Overheid helpt agenten met PTSS
Agenten die kampen met een posttraumatische stressstoornis (PTSS) door hun werk, kunnen rekenen op hulp van de overheid. Daarvoor is een landelijke regeling van kracht geworden, heeft het ministerie van Veiligheid en Justitie bekendgemaakt.
Tot nu gingen politiekorpsen verschillend om met de beoordeling van PTSS als een beroepsziekte. Een aantal agenten is hierdoor in een langdurige juridische strijd verwikkeld met de korpsleiding. Een landelijke richtlijn moet ervoor zorgen dat alle korpsen op eenzelfde manier omgaan met gevallen van PTSS bij de politie.
Maatregelen
Om als politiemedewerker een posttraumatische stressstoornis erkend te krijgen als beroepsziekte, moet er een rechtstreeks verband kunnen worden gelegd met een incident, een ramp of een calamiteit, luidt een van de eisen uit de richtlijn.

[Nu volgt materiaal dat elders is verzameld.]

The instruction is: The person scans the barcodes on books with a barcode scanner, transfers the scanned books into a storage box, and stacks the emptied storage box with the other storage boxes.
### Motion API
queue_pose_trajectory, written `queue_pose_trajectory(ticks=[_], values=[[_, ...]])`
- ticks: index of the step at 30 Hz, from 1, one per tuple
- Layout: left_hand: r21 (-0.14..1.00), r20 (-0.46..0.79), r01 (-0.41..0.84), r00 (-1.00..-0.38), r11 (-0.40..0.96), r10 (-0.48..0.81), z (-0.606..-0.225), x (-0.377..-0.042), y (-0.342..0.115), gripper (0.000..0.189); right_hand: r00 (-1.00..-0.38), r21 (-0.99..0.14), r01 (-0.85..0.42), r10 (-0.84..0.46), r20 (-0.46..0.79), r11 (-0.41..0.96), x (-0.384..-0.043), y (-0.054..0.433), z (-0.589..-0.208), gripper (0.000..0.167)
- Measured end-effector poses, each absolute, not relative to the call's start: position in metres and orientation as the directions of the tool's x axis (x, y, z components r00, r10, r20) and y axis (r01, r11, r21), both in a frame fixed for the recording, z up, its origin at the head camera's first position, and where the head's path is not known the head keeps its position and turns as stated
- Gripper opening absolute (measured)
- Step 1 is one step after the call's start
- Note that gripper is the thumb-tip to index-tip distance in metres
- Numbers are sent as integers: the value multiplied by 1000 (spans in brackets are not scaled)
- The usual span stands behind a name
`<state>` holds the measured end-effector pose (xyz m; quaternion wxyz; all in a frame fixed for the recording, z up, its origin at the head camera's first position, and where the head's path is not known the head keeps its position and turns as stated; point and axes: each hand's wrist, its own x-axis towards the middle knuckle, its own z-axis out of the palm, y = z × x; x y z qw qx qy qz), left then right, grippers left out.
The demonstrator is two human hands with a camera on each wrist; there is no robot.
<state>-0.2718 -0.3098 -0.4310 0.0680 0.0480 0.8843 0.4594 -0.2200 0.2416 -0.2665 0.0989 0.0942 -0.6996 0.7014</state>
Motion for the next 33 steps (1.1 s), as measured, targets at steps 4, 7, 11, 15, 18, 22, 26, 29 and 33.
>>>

Volgens het ministerie worden alle lopende en oude zaken van PTSS opnieuw beoordeeld aan de hand van de nieuwe richtlijn. Dat moet rechtsongelijkheid voorkomen. Ook politiemensen die zijn ontslagen omdat ze stressproblemen hadden door hun werk, kunnen een beroep doen op de richtlijn. Naar schatting van RTL Nieuws gaat het om zo'n 200 gevallen.

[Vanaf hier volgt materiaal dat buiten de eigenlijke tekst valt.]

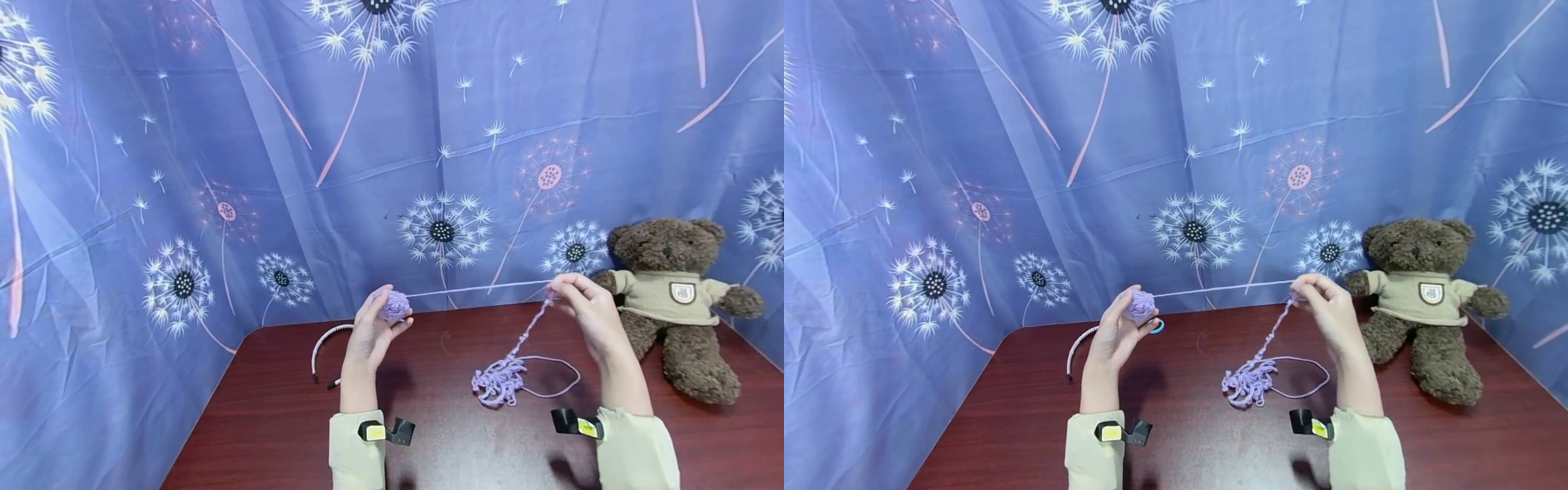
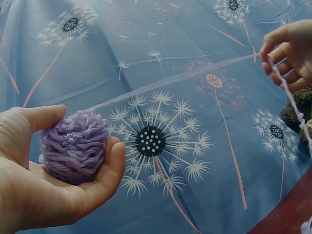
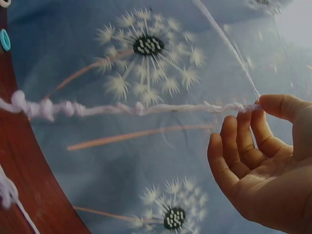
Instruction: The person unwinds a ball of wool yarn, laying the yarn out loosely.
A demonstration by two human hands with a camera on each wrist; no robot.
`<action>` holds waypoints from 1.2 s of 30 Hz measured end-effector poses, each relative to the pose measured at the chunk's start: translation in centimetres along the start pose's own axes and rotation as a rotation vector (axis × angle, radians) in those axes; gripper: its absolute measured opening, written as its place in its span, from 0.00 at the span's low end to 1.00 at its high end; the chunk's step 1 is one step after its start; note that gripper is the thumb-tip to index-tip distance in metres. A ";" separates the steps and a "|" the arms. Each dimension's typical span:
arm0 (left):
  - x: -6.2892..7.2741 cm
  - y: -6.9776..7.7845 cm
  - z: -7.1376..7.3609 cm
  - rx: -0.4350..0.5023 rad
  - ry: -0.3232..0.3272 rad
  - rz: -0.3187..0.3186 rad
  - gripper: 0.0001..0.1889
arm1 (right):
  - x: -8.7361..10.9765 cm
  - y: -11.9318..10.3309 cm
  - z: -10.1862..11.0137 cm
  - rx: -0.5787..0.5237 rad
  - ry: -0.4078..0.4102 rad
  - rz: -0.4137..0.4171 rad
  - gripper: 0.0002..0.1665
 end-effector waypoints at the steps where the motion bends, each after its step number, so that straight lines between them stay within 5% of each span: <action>1: 0.0 0.0 0.0 -0.001 0.001 0.001 0.09 | 0.0 0.0 0.4 -0.010 0.012 0.001 0.13; 13: -0.2 0.8 0.9 0.024 0.038 -0.014 0.08 | -0.7 0.1 5.9 -0.229 0.150 0.027 0.11; 19: -0.2 1.0 1.2 0.039 0.042 -0.014 0.07 | -0.6 0.5 8.6 -0.231 0.289 -0.004 0.12; 36: -0.3 1.6 3.3 0.043 0.090 -0.032 0.08 | 0.3 0.8 12.2 -0.205 0.512 -0.065 0.14</action>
Point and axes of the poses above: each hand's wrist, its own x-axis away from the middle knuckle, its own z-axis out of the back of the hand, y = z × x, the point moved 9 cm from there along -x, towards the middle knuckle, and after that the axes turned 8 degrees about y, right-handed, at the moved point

Het ministerie schrijft ook dat er wordt geïnvesteerd in het voorkomen van PTSS. De afgelopen tijd zijn er verschillende maatregelen genomen om de psychische en mentale gezondheid van de politie te verbeteren en zo de kans op de stoornis te verminderen, aldus het ministerie. "Dat is beter voor de politiemedewerker in kwestie en zijn thuisfront. Het zorgt er ook voor dat hij of sneller weer inzetbaar is voor de dienst."